Samsung’s $1,300 Galaxy S26 Ultra arrives with a premium build, bleeding-edge cameras, and an unfortunate addition for a phone at this price: a heavy load of preinstalled third-party apps. On a 512GB unit, system files and partner apps consume more than 40GB out of the box, with the third-party bundle alone accounting for over 17GB after auto-updates — roughly 8% of available storage before you add a single photo or app of your own.
What Ships on a $1,300 Flagship Smartphone Out of the Box
Beyond Samsung’s own suite and the standard set of Google apps required under Google’s Mobile Application Distribution Agreement, the Galaxy S26 Ultra preloads software from Microsoft, Meta, and Spotify. There’s no opt-in screen during setup; these apps appear by default and begin updating immediately through both Play Store and Galaxy Store.
The result is duplication across core experiences: two app stores (Play Store and Galaxy Store), two assistants (Google’s Gemini and Bixby), two browsers (Chrome and Samsung Internet), two email clients (Gmail and Outlook), and two cloud storage services (Drive and OneDrive). Some Samsung-branded extras — like Global Goals or Samsung TV — are useful for a subset of people but nonessential for most. At this tier, bundling them as optional downloads post-setup would respect user choice and reduce clutter.
Why Bloatware Persists On Premium Phones
Preinstallation is a business model. Phone makers and carriers strike commercial agreements to place apps on the home screen and in the app drawer, a practice that helps lower sticker prices on budget phones. On a halo device like the Galaxy S26 Ultra, though, the calculus is different: partnerships reinforce ecosystem tie-ins and services revenue even when the hardware already commands a premium.
Analysts at Counterpoint Research and IDC have highlighted how services and recurring software deals are increasingly central to Android OEM margins, even as average selling prices rise in the premium segment. That tension is now on display: buyers spending four figures expect clean software and clear control, not a day-one spring-cleaning assignment.
Storage And Performance Costs You Can Feel
Yes, many partner apps can be uninstalled or disabled. But until you do, they update in the background, send notifications, and register background services that add small but real overhead. Individually, the impact is modest; collectively, it can mean more wake-ups, a busier notification shade, and a denser app drawer that slows onboarding. On a 256GB model, that 40GB system-and-preload footprint would roughly double its share to about 16% — not catastrophic, but hardly elegant.
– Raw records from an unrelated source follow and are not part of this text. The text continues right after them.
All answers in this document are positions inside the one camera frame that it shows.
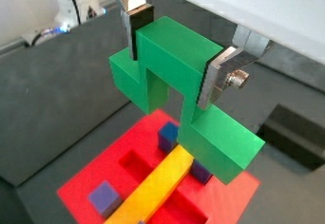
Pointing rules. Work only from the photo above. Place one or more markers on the left dark blue block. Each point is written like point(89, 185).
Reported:
point(168, 135)

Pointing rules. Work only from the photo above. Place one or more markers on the dark blue block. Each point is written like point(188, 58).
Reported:
point(168, 135)
point(200, 172)

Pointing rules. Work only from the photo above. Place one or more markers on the black fixture block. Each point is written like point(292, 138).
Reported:
point(297, 136)

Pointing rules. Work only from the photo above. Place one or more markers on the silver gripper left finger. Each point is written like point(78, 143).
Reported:
point(137, 14)

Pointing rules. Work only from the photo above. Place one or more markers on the right dark blue block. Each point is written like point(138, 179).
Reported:
point(200, 172)

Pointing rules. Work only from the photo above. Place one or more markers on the yellow long bar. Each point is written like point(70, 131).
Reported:
point(154, 190)

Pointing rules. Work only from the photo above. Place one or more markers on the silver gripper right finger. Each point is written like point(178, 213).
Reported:
point(224, 69)

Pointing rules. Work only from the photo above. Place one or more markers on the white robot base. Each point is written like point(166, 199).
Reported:
point(74, 13)

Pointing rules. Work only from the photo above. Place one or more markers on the red base board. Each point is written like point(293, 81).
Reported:
point(126, 163)

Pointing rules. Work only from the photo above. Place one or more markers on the left purple block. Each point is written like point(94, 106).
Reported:
point(105, 199)

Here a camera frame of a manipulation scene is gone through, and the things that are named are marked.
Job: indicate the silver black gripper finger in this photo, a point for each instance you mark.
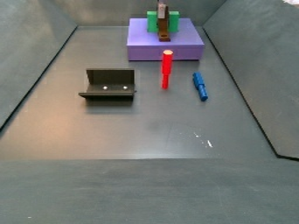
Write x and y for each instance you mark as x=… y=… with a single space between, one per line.
x=160 y=9

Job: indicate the brown T-shaped block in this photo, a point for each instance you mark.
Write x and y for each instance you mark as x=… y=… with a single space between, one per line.
x=162 y=28

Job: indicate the black angle fixture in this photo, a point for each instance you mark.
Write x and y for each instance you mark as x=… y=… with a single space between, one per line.
x=109 y=83

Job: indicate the green U-shaped block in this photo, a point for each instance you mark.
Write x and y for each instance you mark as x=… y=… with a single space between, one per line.
x=172 y=21

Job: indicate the purple base block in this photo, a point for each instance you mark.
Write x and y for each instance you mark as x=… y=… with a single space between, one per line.
x=145 y=48

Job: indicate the red stepped peg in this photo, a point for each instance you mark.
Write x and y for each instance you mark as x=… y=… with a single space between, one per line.
x=167 y=67

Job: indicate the blue stepped peg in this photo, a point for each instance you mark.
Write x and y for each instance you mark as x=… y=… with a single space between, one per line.
x=200 y=86

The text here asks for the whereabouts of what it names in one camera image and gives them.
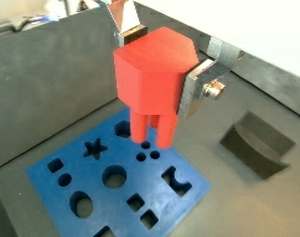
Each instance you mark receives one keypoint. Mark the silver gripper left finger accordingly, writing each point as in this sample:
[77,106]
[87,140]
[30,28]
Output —
[124,13]

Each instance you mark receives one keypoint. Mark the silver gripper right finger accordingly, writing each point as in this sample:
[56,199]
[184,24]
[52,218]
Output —
[202,81]

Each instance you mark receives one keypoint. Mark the red three-prong block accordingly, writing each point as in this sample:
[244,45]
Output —
[151,68]

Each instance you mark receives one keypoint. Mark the dark grey foam block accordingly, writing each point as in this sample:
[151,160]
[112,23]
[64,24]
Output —
[258,144]

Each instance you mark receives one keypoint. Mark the blue shape-sorting board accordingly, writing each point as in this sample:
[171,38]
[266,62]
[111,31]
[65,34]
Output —
[108,187]

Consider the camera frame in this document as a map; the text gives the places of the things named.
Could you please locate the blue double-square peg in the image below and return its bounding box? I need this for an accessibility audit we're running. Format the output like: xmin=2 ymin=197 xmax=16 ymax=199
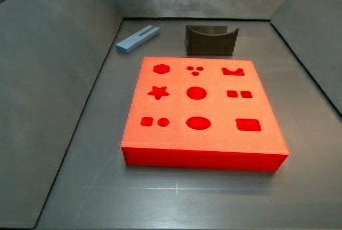
xmin=115 ymin=25 xmax=161 ymax=54

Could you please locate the black curved holder stand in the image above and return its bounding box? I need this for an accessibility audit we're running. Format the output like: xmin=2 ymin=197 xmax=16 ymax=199
xmin=186 ymin=25 xmax=240 ymax=56

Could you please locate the red shape-sorting board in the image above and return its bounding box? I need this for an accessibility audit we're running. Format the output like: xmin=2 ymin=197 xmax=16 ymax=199
xmin=121 ymin=57 xmax=289 ymax=172

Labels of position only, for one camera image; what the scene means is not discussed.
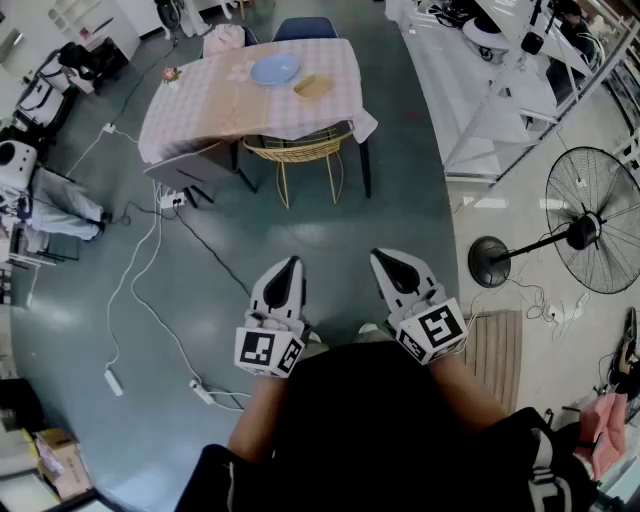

There’s also the user-experience tax of duplicate defaults. Choosing between Gmail and Outlook or Chrome and Samsung Internet during setup is confusing, and bouncing between Gemini and Bixby dilutes the assistant story. Consumer Reports and the Norwegian Consumer Council have long cautioned that preinstalled apps can broaden data collection without explicit user intent — another reason choice should come before installation, not after.
How Samsung Compares to Rivals on Preinstalled Apps
Google’s Pixel line typically ships lean, with the Google suite and few third-party partners. Apple does not allow third-party preloads at all and now lets users remove many stock apps. Brands like OnePlus and Nothing have moved toward optional app suggestions during onboarding. In 2024, a flagship experience increasingly starts with a clean home screen and a single app store prompt — not two of everything.
What Samsung Should Fix Next to Reduce Preloads
There’s a straightforward path forward. Offer a single setup screen that clearly presents Microsoft, Meta, and Spotify bundles as optional, with opt-out as the default. Defer Galaxy Store auto-updates until after data restore, provide a transparent storage report on first boot, and commit to keeping third-party promotions out of system UI. These are small software decisions that would pay large dividends in goodwill.
For current owners, you can uninstall or disable most partner apps, limit background activity through Device Care, and silence Galaxy Store recommendations. But a $1,300 phone shouldn’t require a cleanup routine on day one. The Galaxy S26 Ultra remains a powerhouse with class-leading hardware and a lengthy update commitment — it just needs a software diet to fully feel like the premium product it already is.